→ **Task details**
For this exercise, restate word for word only the lines from the one containing "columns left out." through the last line below. Pictures do not get copied.

→ **Data block**

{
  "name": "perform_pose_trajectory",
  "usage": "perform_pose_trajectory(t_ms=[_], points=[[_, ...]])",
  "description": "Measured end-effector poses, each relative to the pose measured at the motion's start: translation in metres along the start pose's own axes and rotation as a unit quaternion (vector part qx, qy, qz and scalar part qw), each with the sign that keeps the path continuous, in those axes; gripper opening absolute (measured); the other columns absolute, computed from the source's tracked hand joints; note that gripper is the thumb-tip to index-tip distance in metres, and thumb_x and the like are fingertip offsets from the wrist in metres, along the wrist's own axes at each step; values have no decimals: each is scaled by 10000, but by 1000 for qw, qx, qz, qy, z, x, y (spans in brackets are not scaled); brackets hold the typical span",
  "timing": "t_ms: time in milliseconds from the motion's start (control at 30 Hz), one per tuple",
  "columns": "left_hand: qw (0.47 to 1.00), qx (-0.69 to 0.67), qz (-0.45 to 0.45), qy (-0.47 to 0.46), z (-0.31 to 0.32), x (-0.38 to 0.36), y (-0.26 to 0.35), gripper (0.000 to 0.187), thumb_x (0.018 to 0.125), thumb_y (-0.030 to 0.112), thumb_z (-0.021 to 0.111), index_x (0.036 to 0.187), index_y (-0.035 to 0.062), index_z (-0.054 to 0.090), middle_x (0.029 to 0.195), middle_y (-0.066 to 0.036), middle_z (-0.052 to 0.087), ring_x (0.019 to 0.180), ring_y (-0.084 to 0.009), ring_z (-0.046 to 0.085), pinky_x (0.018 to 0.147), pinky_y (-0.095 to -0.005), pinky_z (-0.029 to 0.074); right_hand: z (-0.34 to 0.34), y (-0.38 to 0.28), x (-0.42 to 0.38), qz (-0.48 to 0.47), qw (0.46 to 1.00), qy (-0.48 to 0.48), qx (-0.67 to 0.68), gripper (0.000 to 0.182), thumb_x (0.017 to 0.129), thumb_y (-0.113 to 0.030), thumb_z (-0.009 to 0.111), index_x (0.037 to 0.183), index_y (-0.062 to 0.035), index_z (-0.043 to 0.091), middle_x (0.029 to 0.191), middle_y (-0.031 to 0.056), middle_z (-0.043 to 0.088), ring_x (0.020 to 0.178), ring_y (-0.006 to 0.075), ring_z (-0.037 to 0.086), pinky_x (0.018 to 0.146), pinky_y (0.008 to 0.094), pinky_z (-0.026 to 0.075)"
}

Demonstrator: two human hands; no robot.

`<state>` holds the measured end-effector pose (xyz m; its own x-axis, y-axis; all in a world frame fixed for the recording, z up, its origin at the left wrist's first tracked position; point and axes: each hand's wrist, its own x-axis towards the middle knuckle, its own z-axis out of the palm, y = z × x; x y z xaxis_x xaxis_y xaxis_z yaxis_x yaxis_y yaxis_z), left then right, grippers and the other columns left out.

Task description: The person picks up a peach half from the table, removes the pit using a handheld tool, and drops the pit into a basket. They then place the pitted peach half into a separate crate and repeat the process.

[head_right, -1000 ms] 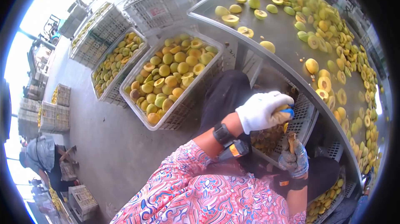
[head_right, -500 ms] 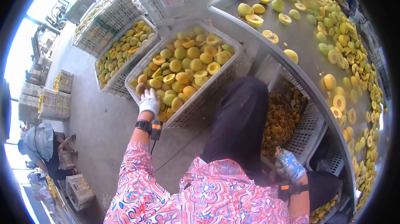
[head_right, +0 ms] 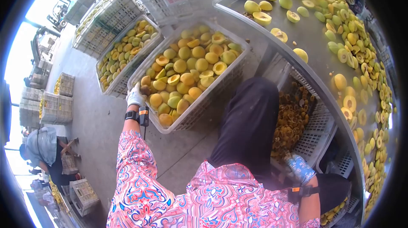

→ **Output below**
`<state>` holds the measured end-effector pose (xyz m; its own x-axis, y-axis; all in a world frame fixed for the recording, z up, its origin at the left wrist's first tracked position; point and axes: each hand's wrist, its own x-axis towards the middle knuckle, its own z-axis out of the palm, y = z × x; x y z xaxis_x xaxis_y xaxis_z yaxis_x yaxis_y yaxis_z), left then right, grippers and the other columns left out.

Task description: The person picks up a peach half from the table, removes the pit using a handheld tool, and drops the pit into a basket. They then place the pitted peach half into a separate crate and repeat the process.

[head_right, -1000 ms] 
[head_right, -500 ms] 
[head_right, +0 ms] 

That wraps up the exercise.